Progress only if I’m there. If my mind wanders off mid way for a few minutes, when I come back I’m not even sure where I left the video at, it keeps running anyway. This is not a problem while reading. You can simply return to the spot on the page where you were before you started day dreaming.

Less distractions. Of course it’s being extremely difficult to be without distractions today. But still, there’s a big distance between reading and watching videos in this matter. Almost all video sites constantly badger you with ads, suggestions on what to watch next, related videos, comments and so on. These are all much lesser when you are reading. And practically non-existent if you are reading an ebook.

Correctness. I believe text material such as books and reference websites are inherently less error prone. Simply because making text is much simpler and hence there could be more focus on accuracy. And another more important reason is that most video makers don’t bother to edit and repost their videos in case there is a mistake. Maybe they’ll drop a comment or a note in the description – which we might not notice. But books and articles are easy to update in case an error is spotted.

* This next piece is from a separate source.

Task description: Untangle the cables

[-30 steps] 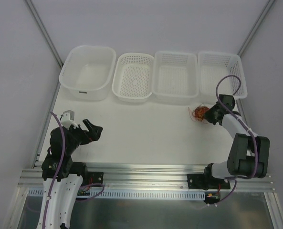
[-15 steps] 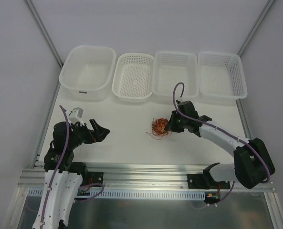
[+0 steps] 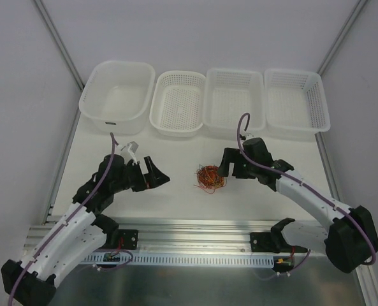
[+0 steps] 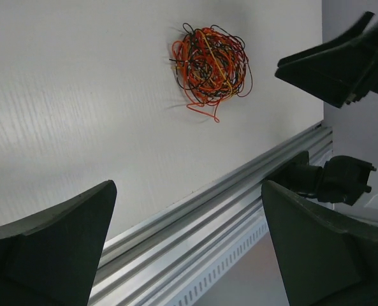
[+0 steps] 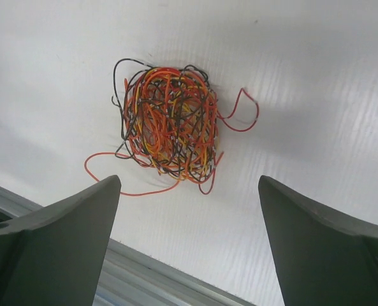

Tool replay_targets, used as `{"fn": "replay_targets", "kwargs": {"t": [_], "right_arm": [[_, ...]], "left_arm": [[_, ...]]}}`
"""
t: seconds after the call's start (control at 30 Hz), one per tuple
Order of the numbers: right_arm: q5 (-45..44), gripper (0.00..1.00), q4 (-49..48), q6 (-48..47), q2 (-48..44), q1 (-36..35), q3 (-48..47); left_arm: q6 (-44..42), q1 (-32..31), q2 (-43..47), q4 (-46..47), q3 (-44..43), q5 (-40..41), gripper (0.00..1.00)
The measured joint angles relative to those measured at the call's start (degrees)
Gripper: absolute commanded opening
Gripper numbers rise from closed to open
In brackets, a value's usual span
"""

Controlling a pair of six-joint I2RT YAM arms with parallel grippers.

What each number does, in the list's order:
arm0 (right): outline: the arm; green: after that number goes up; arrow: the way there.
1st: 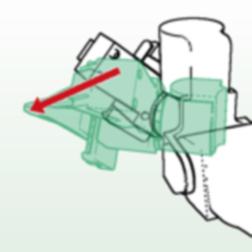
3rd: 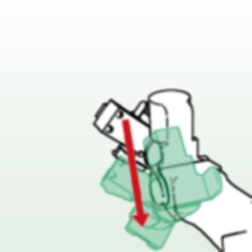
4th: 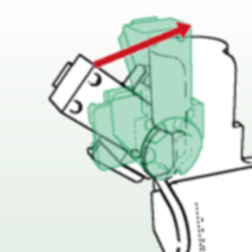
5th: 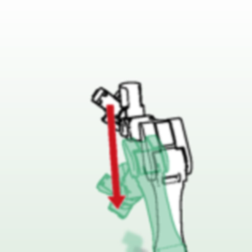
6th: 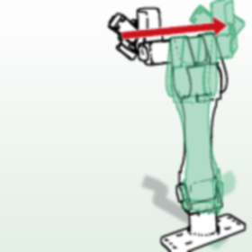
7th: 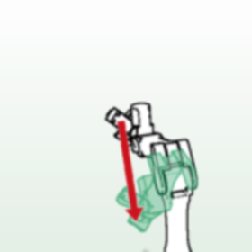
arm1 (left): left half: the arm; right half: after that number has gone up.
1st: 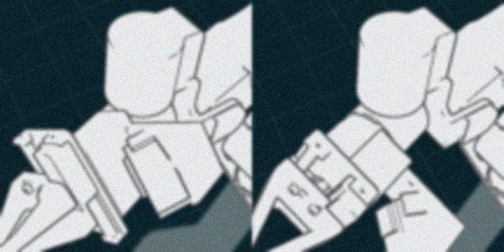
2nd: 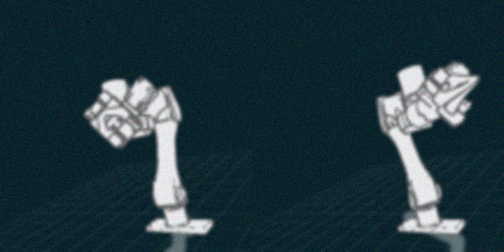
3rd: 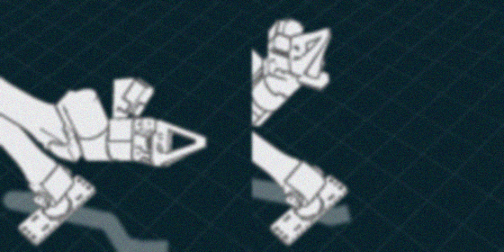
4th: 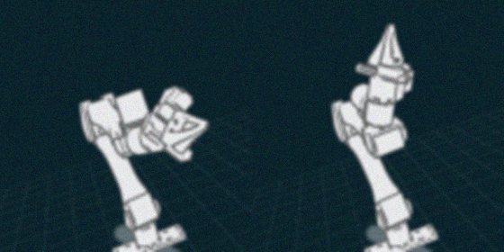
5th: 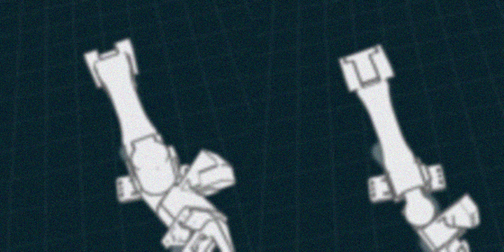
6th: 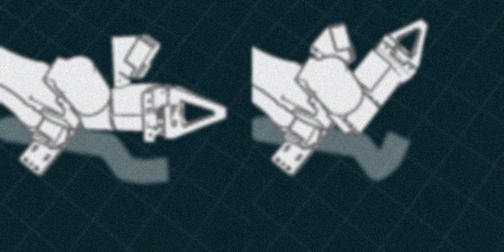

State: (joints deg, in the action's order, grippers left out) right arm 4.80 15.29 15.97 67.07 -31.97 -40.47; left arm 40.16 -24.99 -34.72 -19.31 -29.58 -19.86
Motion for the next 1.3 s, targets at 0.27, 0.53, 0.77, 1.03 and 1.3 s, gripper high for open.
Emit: {"fn": "replay_targets", "kwargs": {"t": [0.27,0.53,0.77,1.03,1.3], "right_arm": [[-6.0,0.99,7.1,-5.6,-9.4,-0.1,0.0],[-7.8,0.97,9.9,-8.7,-9.0,-0.1,-0.5],[-6.5,0.97,9.7,-10.1,-7.8,-0.1,-1.1],[-3.4,0.97,7.2,-10.5,-4.0,-0.8,-1.1],[-1.0,0.97,3.9,-10.4,4.2,-3.0,-3.6]], "left_arm": [[19.4,-24.7,-19.5,5.0,-3.4,23.9,0.99],[31.8,-33.9,-40.9,8.7,-15.4,37.2,0.9],[38.3,-35.1,-51.5,9.0,-17.2,38.4,0.72],[40.2,-35.8,-54.6,9.5,-17.9,38.3,0.32],[38.1,-35.8,-54.5,10.1,-18.0,38.1,0.0]]}}
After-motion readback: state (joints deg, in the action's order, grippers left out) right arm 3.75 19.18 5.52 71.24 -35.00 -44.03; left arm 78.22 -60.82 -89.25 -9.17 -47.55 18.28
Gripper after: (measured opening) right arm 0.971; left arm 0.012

It’s more entertaining. When you are consuming for entertainment, reading a story engages you much more than watching it on a video. You imagine the visuals and sounds as you read the story. It builds more connections in your brain and it is a more active task for your mind. The TV used to be called the idiot box for a reason.

There are a few areas in which videos excel – for example in presenting 3D pictures – like how are electrons positioned in an atom, in presenting art-related education – like how to play a musical instrument and so on. But these are only a few. For the most part, especially if I’m trying to learn something, I find reading is definitely more effective than watching.